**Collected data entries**
>>>>

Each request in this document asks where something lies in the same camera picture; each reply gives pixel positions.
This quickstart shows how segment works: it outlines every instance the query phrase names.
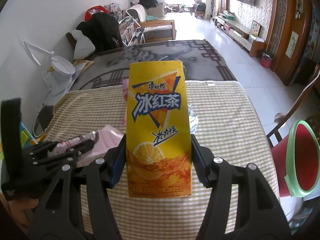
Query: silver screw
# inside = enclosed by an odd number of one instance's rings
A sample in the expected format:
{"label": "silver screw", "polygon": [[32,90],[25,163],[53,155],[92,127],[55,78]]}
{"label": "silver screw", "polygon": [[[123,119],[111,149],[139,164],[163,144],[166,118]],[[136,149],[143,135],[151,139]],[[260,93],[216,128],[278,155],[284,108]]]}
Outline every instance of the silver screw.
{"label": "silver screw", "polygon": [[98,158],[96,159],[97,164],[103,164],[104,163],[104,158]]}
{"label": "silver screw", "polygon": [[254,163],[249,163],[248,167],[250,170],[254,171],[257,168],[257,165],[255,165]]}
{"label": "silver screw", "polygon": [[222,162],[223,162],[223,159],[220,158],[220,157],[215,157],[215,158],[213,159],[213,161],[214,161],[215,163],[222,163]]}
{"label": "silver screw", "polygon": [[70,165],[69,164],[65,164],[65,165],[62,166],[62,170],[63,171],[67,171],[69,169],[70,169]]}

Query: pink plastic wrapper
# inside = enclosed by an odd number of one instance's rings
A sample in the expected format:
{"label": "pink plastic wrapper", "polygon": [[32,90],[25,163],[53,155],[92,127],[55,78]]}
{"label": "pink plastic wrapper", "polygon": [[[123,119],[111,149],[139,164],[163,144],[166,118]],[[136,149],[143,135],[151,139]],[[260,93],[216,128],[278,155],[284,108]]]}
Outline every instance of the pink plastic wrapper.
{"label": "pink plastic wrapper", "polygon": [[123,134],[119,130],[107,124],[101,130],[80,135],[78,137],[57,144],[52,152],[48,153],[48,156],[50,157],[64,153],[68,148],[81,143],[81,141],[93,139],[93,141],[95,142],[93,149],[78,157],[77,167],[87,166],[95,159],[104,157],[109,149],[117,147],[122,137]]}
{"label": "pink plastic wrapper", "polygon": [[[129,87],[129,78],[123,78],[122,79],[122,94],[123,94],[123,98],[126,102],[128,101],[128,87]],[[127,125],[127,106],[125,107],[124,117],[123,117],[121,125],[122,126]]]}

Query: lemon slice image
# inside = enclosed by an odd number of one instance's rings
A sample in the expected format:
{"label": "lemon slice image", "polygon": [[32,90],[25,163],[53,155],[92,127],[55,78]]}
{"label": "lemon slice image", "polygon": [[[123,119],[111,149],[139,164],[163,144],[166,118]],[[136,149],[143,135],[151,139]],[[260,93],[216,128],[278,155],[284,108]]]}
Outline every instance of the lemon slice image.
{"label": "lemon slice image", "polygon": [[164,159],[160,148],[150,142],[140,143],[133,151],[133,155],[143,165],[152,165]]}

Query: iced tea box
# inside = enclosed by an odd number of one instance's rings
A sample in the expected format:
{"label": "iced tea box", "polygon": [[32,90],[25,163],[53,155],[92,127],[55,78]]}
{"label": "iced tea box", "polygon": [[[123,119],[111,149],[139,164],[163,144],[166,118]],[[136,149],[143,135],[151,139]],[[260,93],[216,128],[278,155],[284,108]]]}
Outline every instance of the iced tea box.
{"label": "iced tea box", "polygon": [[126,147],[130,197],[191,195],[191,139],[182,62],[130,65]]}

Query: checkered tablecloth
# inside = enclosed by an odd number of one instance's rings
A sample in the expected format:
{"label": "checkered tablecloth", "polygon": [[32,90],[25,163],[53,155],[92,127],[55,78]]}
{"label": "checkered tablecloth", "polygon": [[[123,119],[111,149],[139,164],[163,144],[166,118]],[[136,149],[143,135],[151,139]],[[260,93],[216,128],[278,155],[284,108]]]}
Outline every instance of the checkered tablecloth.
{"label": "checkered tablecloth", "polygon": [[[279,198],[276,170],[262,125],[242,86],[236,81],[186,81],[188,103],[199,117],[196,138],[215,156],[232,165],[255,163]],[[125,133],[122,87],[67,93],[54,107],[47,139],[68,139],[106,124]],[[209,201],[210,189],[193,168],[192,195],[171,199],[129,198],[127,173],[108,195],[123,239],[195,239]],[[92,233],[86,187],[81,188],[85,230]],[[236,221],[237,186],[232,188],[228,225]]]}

<<<<

**Activity**
Give back each entry exactly as it appears, with no pictures.

**Response to this task**
Each request in this document asks where something lies in the same camera picture; each reply gives pixel positions.
This quickstart shows how segment works: it outlines every instance the query phrase names.
Query: silver screw
# inside = enclosed by an odd number of one instance's rings
A sample in the expected format:
{"label": "silver screw", "polygon": [[32,90],[25,163],[53,155],[92,127],[55,78]]}
{"label": "silver screw", "polygon": [[[123,119],[111,149],[139,164],[163,144],[166,118]],[[136,149],[143,135],[151,139]],[[260,93],[216,128],[278,155],[284,108]]]}
Outline every instance of the silver screw.
{"label": "silver screw", "polygon": [[98,158],[96,159],[97,164],[103,164],[104,163],[104,158]]}
{"label": "silver screw", "polygon": [[254,163],[249,163],[248,167],[250,170],[254,171],[257,168],[257,165],[255,165]]}
{"label": "silver screw", "polygon": [[222,162],[223,162],[223,159],[220,158],[220,157],[215,157],[215,158],[213,159],[213,161],[214,161],[215,163],[222,163]]}
{"label": "silver screw", "polygon": [[70,165],[69,164],[65,164],[65,165],[62,166],[62,170],[63,171],[67,171],[69,169],[70,169]]}

Query: pink plastic wrapper
# inside = enclosed by an odd number of one instance's rings
A sample in the expected format:
{"label": "pink plastic wrapper", "polygon": [[32,90],[25,163],[53,155],[92,127],[55,78]]}
{"label": "pink plastic wrapper", "polygon": [[[123,119],[111,149],[139,164],[163,144],[166,118]],[[136,149],[143,135],[151,139]],[[260,93],[216,128],[278,155],[284,108]]]}
Outline every instance of the pink plastic wrapper.
{"label": "pink plastic wrapper", "polygon": [[123,134],[119,130],[107,124],[101,130],[80,135],[78,137],[57,144],[52,152],[48,153],[48,156],[50,157],[64,153],[68,148],[81,143],[81,141],[93,139],[93,141],[95,142],[93,149],[78,157],[77,167],[87,166],[95,159],[104,157],[109,149],[117,147],[122,137]]}
{"label": "pink plastic wrapper", "polygon": [[[129,87],[129,78],[123,78],[122,79],[122,94],[123,94],[123,98],[126,102],[128,101],[128,87]],[[127,125],[127,106],[125,107],[124,117],[123,117],[121,125],[122,126]]]}

Query: lemon slice image
# inside = enclosed by an odd number of one instance's rings
A sample in the expected format:
{"label": "lemon slice image", "polygon": [[32,90],[25,163],[53,155],[92,127],[55,78]]}
{"label": "lemon slice image", "polygon": [[[123,119],[111,149],[139,164],[163,144],[166,118]],[[136,149],[143,135],[151,139]],[[260,93],[216,128],[278,155],[284,108]]]}
Outline every instance of the lemon slice image.
{"label": "lemon slice image", "polygon": [[164,159],[160,148],[150,142],[140,143],[133,151],[133,155],[143,165],[152,165]]}

Query: iced tea box
# inside = enclosed by an odd number of one instance's rings
A sample in the expected format:
{"label": "iced tea box", "polygon": [[32,90],[25,163],[53,155],[92,127],[55,78]]}
{"label": "iced tea box", "polygon": [[[123,119],[111,149],[139,164],[163,144],[166,118]],[[136,149],[143,135],[151,139]],[[260,93],[216,128],[278,155],[284,108]]]}
Outline every instance of the iced tea box.
{"label": "iced tea box", "polygon": [[126,147],[130,197],[191,195],[191,139],[182,62],[130,65]]}

Query: checkered tablecloth
# inside = enclosed by an odd number of one instance's rings
A sample in the expected format:
{"label": "checkered tablecloth", "polygon": [[32,90],[25,163],[53,155],[92,127],[55,78]]}
{"label": "checkered tablecloth", "polygon": [[[123,119],[111,149],[139,164],[163,144],[166,118]],[[136,149],[143,135],[151,139]],[[260,93],[216,128],[278,155],[284,108]]]}
Outline every instance of the checkered tablecloth.
{"label": "checkered tablecloth", "polygon": [[[279,198],[276,170],[262,125],[242,86],[236,81],[186,81],[188,103],[199,117],[196,138],[215,156],[232,165],[255,163]],[[125,133],[122,87],[67,93],[54,107],[47,139],[68,139],[106,124]],[[209,201],[210,189],[193,168],[192,195],[171,199],[129,198],[127,173],[108,195],[123,239],[195,239]],[[92,233],[86,187],[81,188],[85,230]],[[236,221],[237,186],[232,188],[228,225]]]}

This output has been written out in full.